Tuesday, July 5, 2016

Perl 6: What's that you've got there? On stringification.

In Perl 5 and Python, the two languages I'm most familiar with outside of Perl 6, at this point, strings are pretty simple things. When you have an object and you want to print it, for example, here's the Perl 5:

    say $thing;
And here's the Python:

    print thing
Notice that there's no hinting being given to the compiler as to what this "thing" is or how to render it to the output. In Perl 5, this is an implicit feature of all scalar values. They have a string representation which can always be fetched. It might not be useful (and in many cases isn't) but it'll be there.

In Python, print automatically converts its parameters to strings as if you had written:

    print str(thing)
though it can be more complex than that, due to encoding issues. The default stringification for objects is the __repr__ method on the object's class, which is (as in Perl 5) not terribly useful, but good object authors know to override it and/or the stringification method (__str__) with something more useful.

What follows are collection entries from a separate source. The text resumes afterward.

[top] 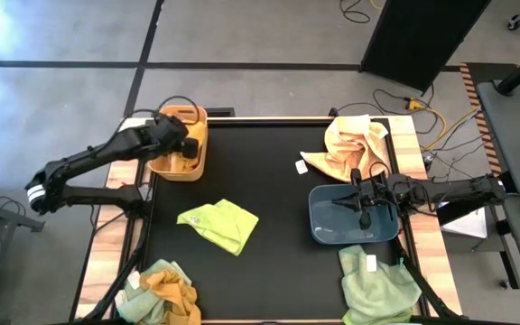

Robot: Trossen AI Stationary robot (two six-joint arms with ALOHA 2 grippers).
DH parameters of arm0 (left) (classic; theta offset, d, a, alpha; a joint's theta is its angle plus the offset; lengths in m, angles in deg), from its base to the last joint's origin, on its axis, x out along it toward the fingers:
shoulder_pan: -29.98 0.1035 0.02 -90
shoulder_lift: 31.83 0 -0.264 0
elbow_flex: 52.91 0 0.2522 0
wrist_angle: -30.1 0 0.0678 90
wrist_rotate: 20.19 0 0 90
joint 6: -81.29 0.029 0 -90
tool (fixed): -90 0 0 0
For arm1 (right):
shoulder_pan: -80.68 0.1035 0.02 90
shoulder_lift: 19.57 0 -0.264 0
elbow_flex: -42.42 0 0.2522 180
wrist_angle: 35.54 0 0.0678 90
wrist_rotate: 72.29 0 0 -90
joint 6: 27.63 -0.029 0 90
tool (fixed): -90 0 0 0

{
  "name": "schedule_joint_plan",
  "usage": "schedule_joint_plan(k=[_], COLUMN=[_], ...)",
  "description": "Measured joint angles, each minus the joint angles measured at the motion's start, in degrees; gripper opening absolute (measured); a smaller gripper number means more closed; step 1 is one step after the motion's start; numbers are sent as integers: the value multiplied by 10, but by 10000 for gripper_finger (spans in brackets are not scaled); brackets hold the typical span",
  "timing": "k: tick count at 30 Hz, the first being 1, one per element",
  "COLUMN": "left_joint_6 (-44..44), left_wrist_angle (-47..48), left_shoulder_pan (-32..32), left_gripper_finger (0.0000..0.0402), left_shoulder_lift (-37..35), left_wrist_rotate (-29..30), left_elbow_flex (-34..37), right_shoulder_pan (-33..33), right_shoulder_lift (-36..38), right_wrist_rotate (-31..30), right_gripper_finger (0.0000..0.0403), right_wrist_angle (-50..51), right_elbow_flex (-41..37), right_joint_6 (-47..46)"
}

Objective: Sort towels by color in basket
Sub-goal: Put the top yellow microfiber cloth into the yellow bin

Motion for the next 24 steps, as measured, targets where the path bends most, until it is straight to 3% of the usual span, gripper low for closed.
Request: schedule_joint_plan(k=[9,17,24], left_joint_6=[-11,60,108], left_wrist_angle=[33,12,-3], left_shoulder_pan=[39,100,114], left_gripper_finger=[0,0,0], left_shoulder_lift=[93,171,222], left_wrist_rotate=[-33,-105,-112], left_elbow_flex=[47,55,56], right_shoulder_pan=[0,0,0], right_shoulder_lift=[0,0,0], right_wrist_rotate=[0,0,0], right_gripper_finger=[13,13,13], right_wrist_angle=[0,0,0], right_elbow_flex=[0,0,0], right_joint_6=[0,0,0])
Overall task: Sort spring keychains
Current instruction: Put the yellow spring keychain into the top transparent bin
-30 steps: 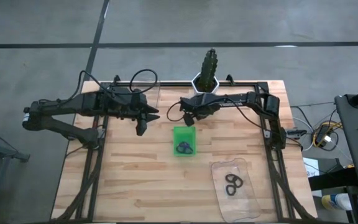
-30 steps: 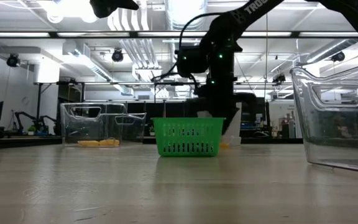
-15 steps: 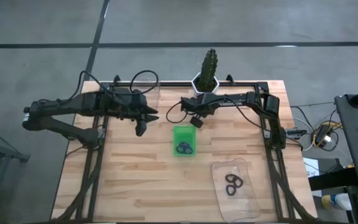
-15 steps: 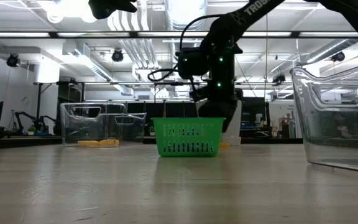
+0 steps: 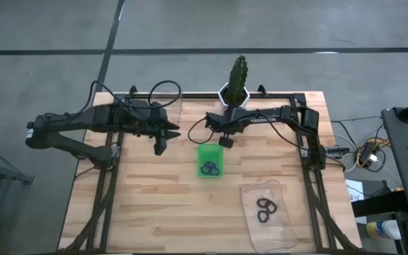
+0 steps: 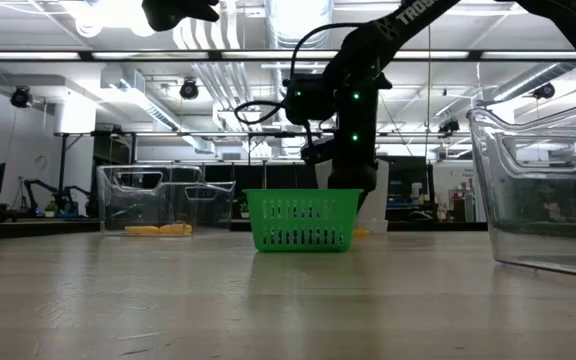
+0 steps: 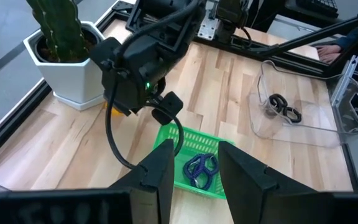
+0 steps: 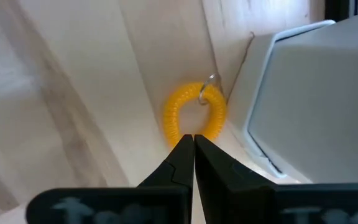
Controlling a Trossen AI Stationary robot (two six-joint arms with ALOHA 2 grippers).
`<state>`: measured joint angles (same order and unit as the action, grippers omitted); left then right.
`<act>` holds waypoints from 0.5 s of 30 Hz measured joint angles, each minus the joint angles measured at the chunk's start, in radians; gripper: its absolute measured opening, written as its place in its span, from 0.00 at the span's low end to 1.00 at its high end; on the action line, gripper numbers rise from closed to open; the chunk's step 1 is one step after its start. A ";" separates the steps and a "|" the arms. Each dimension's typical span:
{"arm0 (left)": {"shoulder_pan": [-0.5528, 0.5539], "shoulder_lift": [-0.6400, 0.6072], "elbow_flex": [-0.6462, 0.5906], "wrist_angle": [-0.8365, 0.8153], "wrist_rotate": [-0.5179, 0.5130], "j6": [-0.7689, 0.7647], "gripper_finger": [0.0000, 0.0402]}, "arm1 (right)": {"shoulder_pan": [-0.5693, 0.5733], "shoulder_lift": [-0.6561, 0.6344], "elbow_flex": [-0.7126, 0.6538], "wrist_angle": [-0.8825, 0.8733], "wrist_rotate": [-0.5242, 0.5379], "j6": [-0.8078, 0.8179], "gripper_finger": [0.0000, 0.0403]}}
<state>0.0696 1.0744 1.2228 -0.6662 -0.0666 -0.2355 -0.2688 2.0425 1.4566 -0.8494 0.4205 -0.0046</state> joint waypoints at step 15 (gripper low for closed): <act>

In Perl 6, the picture is both more complicated and more functional out of the box.

There are three kinds of stringification:
  1. Coercing to str (usually via the ~ unary or binary operator)
  2. The .gist method
  3. The .perl method
The first is a straightforward "what are you as a string"? That has no implication of preserving all aspects of an object. So, for example, when matching a regular expression and getting back a match object, you might want to print the whole match. This is done by coercing the match to a string:

    given "fool" {
        say ~ m/fo+/
    }
Will print "foo". Notice that there's quite a lot of information thrown away by this operation. There's the position in the base string, any sub-matches, etc. all available in the match object, but when stringified, that's all thrown out the window, and the "most salient" string elements are printed.

The second form of stringification is called a "gist" and it's accessed by using the .gist method. Here's an example:

    given "fool" {
        say m/f(o+)/.gist
    }
prints:

「foo」
 0 => 「oo」
In a gist, the stringified version of an object tries to strike a balance between preserving internal information necessary for debugging or other analysis and readable text. The general rule appears to be:

  • Throw away internal state that's not relevant to the textual understanding of the object (e.g. the "from" and "to" attributes of a regular expression match
  • Use the corner-brackets (「 」) from Asian scripts to enclose internal string value(s)
  • Recursively descend data structures, calling each of their gist methods
Finally there's the third option, which is exactly like Perl 5's Data::Dumper and a bit like Python's repr except that it aggressively attempts to determine how to represent code as executable Perl. Unless there's ephemeral state involved, evaluating the output of the .perl method on an object should yield a copy of the object.

Languages, in general are moving towards this sort of "structured intuition" about the representation of objects, rather than some more on-demand way of representing data. It allows authors to carefully control how their objects are represented, but also gives simple objects all of the tools that they need out of the box.